16日投開票の知事選は13日、「三日攻防」に入った。無所属・新人で元郵政民営化担当相の下地幹郎氏(53)、前民主県連代表の喜納昌吉氏(66)、前那覇市長の翁長雄志氏(64)と、無所属で現職の仲井真弘多氏(75)=自民、次世代推薦=は13日、大票田の那覇市でのスポット演説や練り歩きをこなし、浮動票の獲得に全力を挙げた。選挙戦最終盤を迎え、各陣営は残り2日間、組織の総力を結集し支持拡大を目指す。15日には竹富町で繰り上げ投票が行われる。

(右から)下地幹郎氏、喜納昌吉氏、翁長雄志氏、仲井真弘多氏

大票田で政策訴え知事選

 下地氏は午前6時、那覇市寄宮でのごみ拾いを皮切りに、壺屋のやちむん通りの練り歩きや首里地区などでスポット演説を実施。「今知事選の争点は私たちの暮らしだ」と述べ教育費の完全無料化などを訴えた。

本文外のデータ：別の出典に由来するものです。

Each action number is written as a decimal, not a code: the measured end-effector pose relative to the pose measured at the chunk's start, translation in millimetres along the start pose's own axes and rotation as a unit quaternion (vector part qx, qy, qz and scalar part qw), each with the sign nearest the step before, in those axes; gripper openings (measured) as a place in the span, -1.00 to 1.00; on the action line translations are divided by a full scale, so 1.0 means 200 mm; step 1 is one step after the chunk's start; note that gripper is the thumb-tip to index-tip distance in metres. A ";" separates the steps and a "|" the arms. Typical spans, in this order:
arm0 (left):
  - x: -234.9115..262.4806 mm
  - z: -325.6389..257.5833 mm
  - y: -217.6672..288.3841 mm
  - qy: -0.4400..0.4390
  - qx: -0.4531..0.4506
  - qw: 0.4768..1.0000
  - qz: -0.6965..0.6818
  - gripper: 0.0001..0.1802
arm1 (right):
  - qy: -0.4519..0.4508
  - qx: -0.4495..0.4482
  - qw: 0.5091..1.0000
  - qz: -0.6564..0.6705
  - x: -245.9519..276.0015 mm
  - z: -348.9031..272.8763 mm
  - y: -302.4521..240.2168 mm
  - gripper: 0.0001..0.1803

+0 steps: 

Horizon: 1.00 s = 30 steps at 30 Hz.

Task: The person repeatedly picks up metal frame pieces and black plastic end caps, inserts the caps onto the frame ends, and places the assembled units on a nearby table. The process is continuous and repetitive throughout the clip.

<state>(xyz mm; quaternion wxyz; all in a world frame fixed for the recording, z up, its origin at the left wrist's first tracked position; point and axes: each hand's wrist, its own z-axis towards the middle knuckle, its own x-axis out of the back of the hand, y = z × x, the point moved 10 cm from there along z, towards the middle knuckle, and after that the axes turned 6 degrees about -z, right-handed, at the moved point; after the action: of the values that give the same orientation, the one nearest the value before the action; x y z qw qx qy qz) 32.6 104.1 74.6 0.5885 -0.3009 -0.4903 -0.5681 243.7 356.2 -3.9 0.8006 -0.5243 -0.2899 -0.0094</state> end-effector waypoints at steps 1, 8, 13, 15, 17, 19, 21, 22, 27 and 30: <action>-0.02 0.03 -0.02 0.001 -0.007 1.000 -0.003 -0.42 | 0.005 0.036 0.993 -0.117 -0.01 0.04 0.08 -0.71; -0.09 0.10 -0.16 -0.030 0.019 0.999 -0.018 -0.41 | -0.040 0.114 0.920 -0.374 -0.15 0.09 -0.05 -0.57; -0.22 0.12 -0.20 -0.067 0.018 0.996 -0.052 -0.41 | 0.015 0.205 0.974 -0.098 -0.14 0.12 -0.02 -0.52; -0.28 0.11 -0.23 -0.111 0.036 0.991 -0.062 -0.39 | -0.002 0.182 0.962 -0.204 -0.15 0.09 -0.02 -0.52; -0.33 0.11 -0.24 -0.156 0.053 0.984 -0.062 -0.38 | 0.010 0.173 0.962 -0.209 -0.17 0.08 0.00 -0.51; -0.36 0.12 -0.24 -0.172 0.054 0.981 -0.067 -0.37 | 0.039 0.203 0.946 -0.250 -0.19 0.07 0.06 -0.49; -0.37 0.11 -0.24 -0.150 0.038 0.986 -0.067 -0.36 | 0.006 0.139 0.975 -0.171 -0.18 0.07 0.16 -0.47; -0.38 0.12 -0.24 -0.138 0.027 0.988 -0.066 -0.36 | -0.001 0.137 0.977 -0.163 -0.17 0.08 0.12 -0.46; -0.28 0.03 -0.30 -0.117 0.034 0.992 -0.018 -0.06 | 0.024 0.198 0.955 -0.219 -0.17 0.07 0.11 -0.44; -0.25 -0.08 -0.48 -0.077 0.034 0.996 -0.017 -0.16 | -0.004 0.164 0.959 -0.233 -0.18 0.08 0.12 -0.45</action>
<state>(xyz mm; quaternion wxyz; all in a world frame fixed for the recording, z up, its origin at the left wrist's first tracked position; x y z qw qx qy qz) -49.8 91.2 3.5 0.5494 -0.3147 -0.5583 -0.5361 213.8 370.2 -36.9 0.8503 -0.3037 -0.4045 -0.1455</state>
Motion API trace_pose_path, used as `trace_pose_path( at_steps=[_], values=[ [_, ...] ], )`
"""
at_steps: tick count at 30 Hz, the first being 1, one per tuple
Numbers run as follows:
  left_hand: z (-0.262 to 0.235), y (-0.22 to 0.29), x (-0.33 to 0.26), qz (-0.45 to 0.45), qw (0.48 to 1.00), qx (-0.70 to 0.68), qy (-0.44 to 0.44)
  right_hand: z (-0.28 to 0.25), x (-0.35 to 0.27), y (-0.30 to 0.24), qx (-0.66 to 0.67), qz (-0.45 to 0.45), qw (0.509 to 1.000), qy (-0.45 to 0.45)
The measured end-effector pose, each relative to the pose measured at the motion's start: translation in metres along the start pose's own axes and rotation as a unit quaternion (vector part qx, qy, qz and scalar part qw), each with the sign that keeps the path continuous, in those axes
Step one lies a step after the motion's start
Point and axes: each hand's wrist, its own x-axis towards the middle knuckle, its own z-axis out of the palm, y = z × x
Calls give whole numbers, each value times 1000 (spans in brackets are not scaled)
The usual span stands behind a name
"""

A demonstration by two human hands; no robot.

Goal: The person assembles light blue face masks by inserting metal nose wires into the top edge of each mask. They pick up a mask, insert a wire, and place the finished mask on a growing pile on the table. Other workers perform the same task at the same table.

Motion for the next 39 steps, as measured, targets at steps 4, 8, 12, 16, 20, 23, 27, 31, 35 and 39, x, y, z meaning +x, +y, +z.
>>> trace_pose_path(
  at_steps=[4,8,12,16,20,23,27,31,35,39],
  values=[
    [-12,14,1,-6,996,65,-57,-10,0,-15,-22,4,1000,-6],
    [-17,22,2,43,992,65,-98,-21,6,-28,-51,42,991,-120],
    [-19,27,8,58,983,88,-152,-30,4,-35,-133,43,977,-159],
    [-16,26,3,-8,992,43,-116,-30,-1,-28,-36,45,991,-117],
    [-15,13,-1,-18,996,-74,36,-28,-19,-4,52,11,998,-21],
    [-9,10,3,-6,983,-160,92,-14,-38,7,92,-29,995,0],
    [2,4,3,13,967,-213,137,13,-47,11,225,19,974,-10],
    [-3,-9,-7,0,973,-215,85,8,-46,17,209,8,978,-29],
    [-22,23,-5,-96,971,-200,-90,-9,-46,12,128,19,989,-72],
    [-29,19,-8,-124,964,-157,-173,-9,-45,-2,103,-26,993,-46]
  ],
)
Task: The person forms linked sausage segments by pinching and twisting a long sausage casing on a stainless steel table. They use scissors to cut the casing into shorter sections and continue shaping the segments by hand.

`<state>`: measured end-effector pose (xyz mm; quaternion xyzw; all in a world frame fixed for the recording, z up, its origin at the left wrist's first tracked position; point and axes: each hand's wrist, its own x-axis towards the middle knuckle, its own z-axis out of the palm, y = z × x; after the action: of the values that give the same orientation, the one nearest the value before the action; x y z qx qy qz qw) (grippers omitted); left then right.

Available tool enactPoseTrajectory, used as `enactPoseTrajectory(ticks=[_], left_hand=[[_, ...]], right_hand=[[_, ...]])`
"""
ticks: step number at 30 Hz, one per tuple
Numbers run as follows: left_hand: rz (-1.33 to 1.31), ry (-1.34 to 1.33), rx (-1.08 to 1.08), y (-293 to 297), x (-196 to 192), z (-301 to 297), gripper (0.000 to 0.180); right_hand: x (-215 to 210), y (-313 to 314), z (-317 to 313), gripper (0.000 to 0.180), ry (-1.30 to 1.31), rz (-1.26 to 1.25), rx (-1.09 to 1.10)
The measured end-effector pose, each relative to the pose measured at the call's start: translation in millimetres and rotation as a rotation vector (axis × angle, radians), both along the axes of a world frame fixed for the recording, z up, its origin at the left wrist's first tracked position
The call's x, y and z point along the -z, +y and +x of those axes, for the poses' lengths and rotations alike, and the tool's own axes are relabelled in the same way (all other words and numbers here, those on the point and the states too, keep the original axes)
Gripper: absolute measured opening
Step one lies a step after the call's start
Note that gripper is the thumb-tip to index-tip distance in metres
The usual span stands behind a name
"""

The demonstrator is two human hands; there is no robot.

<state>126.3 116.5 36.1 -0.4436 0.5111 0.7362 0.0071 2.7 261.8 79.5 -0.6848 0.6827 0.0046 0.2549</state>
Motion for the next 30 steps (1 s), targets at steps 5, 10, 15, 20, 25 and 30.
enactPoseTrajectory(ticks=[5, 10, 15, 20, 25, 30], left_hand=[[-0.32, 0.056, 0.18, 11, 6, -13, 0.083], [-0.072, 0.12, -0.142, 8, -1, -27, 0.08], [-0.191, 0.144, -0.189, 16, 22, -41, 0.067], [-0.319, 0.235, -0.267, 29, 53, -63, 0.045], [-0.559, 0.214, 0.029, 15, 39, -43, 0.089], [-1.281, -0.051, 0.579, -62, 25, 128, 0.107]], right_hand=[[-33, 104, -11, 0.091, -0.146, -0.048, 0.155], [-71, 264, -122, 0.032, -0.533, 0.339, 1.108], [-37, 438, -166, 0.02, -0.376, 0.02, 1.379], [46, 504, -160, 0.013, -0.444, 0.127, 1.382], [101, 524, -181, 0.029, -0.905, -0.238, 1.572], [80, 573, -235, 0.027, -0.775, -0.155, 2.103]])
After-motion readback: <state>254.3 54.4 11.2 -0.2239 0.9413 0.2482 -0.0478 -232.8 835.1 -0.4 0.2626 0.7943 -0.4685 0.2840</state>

 喜納氏は夕方、金武町内の浜からサバニで名護市の辺野古漁港に入った。到着後、「いかなる理由があろうとこの地球上から戦争を追い出す覚悟だ」とアピール。「美しい海に基地は造らせない」と強調した。

 翁長氏は那覇市内で演説、公設市場を練り歩いて市民と触れ合った。夕方には久茂地交差点でマイクを握り、「基地は沖縄の発展の阻害要因。基地のない平和で豊かな沖縄を実現しよう」と強調し支援を求めた。

 仲井真氏は早朝、那覇市港町の県漁連市場でのあいさつからスタート。市内の企業を訪問したほか、栄町市場などを練り歩き、「普天間問題の解決が最優先。経済発展にも力を入れる」と支持拡大を訴えた。